*Requirement*
Everything from the first line below through the line with "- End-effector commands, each" is to be transcribed exactly, and nothing past it.

[Raw data Boundary: Start]

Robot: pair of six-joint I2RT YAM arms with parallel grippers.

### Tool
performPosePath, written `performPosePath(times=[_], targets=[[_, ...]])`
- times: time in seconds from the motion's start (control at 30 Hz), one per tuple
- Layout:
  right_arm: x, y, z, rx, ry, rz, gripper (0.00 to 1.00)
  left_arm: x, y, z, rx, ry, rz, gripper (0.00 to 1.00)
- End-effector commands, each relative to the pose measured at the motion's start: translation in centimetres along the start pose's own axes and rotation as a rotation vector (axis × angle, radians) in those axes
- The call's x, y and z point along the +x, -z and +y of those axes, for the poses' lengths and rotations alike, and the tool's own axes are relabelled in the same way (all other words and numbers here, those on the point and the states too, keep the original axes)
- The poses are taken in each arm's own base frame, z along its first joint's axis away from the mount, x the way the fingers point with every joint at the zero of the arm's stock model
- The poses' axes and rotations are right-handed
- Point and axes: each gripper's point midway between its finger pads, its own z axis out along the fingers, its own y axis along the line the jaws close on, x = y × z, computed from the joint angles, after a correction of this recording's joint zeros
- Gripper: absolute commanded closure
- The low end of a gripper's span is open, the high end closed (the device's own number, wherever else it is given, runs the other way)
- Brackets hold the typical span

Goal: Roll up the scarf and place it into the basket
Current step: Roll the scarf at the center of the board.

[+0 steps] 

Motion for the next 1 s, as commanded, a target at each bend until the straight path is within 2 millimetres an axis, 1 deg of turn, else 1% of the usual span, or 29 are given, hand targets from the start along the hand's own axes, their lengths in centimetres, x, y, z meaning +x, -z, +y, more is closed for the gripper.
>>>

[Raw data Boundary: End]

*Exercise output*
Robot: pair of six-joint I2RT YAM arms with parallel grippers.

### Tool
performPosePath, written `performPosePath(times=[_], targets=[[_, ...]])`
- times: time in seconds from the motion's start (control at 30 Hz), one per tuple
- Layout:
  right_arm: x, y, z, rx, ry, rz, gripper (0.00 to 1.00)
  left_arm: x, y, z, rx, ry, rz, gripper (0.00 to 1.00)
- End-effector commands, each relative to the pose measured at the motion's start: translation in centimetres along the start pose's own axes and rotation as a rotation vector (axis × angle, radians) in those axes

The output has nothing more to it.